Tuesday, January 3, 2012

THE ADVENTURES OF TINTIN (2011)



PHENOMENALITY: *naturalistic*
MYTHICITY: *fair*
FRYEAN MYTHOS: *adventure*
CAMPBELLIAN FUNCTION: *psychological*

In one of my ARCHIVE posts I caviled at R.G. Young, author of THE ENCYCLOPEDIA OF FANTASTIC FILM, for being too careless in his (unexplained) judgment of what he chose to label as "fantastic."  His tome contained dozens of thrillers, melodramas and adventure-films that in my view did not in the least shade into the domain of the fantastic (or, as I constantly rechristen it, "the metaphenomenal.")
Nevertheless, there are some adventure-films that are so wildly cavalier in their near-defiance of rationality that I can see the temptation to include them under in the ranks of "fantasy films," particularly swashbucklers like THE BLACK PIRATE and THE CRIMSON PIRATE.  Yet in my estimation such films finally fail the test of "irreducible strangeness" that should be characteristic of metaphenomenal works.  And despite the medium of Steven Spielberg's THE ADVENTURES OF TINTIN-- in essence a cartoon, however computer-generated-- it too essentially lacks that "strangeness."  To reference a remark by C.S. Lewis-- examined in depth in this essay-- Spielberg's TINTIN is all about the threat of tigers, with no ghosts or gods even suggested.

This is not only an interesting contrast to Spielberg's previous high-adventure brainchild Indiana Jones-- who was usually if not invariably stumbling across arcane magical doodads-- but also to the original TINTIN stories, many of which included metaphenomenal fantasy or SF concepts.  I'm told that ADVENTURES OF TINTIN reproduces (with some reshuffling) and combines the events of three separate TINTIN albums. Not having read these for many years, I can't comment on the artfulness of Spielberg's adaptation, but for the most part the film's basic logic and clarity of events is admirable, particularly in a film-market where FX-films are assembled out of incoherent bits and pieces (2004's VAN HELSING, for example).  Given that Spielberg had held the rights to TINTIN since 1983, it would seem he had more than a little time to map out just how he wanted to do it.
Like RAIDERS OF THE LOST ARK, ADVENTURES is a treasure-hunt film, with young reporter Tintin (Jamie Bell) seeking to find the lost pirate treasure of Sir Francis Haddock before the evil fortune-hunter Sakharine (Daniel Craig) and his hired thugs can do so.  Tintin makes common cause with the modern-day descendant of the famed privateer, but said descendant, Captain Haddock, is a drunken reprobate whom Tintin must constantly watch over and chastise in order that they may reach their common goal.

From my recollection of the French comics, I believe that Spielberg does a good job of realizing the "child playing father to the grown man" aspect that made the Tintin-Haddock relationship so fruitful, but it's arguable that Spielberg's version of Haddock represents a type that the director has often favored.  Haddock is in Blakean terms the face of "experience:" man at the end of his tether, symbolically one with Sam Quint of JAWS and Roland Tembo of LOST WORLD: JURASSIC PARK.  Haddock, fortunately, is redeemed by an avatar of innocence in Tintin, and for the most part manages to pull himself out of the bottle (although his sottishness is played for all the humor it's worth) and become a hero like his much-envied ancestor.  The backstory of Sir Francis Haddock even references a curse put on the Haddock line by a contemporaneous enemy-- pirate Red Rackham, the ancestor of modern-day Sakharine-- but in the end the curse is shown to have no substance.  Whatever effect it's had on Haddock's mind is banished when the captain chooses to follow the example of the indomitable boy reporter.
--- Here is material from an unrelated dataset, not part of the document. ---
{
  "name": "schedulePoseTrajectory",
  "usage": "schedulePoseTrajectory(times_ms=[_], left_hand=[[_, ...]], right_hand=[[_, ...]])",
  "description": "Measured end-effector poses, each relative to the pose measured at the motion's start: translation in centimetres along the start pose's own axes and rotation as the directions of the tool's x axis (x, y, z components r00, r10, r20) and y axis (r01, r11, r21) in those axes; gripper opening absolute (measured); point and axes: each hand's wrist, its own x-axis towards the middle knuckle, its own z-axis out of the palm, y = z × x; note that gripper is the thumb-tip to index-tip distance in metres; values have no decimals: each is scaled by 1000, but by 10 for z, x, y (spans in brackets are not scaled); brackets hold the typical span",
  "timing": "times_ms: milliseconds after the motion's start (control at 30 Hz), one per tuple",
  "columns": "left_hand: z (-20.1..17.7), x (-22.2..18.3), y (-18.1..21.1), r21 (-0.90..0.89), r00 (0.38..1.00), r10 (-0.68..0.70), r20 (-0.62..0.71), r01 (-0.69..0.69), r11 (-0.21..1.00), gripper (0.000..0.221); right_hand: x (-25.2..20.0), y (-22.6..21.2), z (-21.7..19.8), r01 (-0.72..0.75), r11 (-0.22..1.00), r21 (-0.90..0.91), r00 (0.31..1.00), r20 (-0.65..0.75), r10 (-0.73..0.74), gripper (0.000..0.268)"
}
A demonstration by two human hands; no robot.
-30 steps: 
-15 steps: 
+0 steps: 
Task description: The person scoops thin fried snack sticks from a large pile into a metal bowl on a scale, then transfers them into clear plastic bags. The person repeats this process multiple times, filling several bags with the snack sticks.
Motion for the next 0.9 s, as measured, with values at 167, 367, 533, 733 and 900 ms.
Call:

Tintin is, in essence, the incarnation of youthful beliefs in one's own immortality.  Thus, in the show-stopping Bagghar chase-scene, the young hero indefatigably pursues a flying hawk with such cavalier disregard for his own safety that one would almost think that he had knowledge of his own cartoony invulnerability.  But in essence these feats of derring-do may have less in common with those of Indiana Jones than with those of Buster Keaton.  Tintin isn't as flamboyantly skillful as Jones or similar swashbuckling heroes; rather, he seems to master all the realms he encounters-- the skies, the desert, the seas-- by a Keatonesque force of will.

None of the follow-ups to RAIDERS OF THE LOST ARK equal the first film for thrills and fun.  However, ADVENTURES is very nearly the equal of RAIDERS in sheer kinetic terms, though it lacks some of that film's deeper philosophical touches.  Again, I'm not sure what if any sequences in ADVENTURES are original with Spielberg, but even when channeling the spirit of Herge through the magic of computer animation, the director shows that his skill at blending humor and suspense remains undiminished.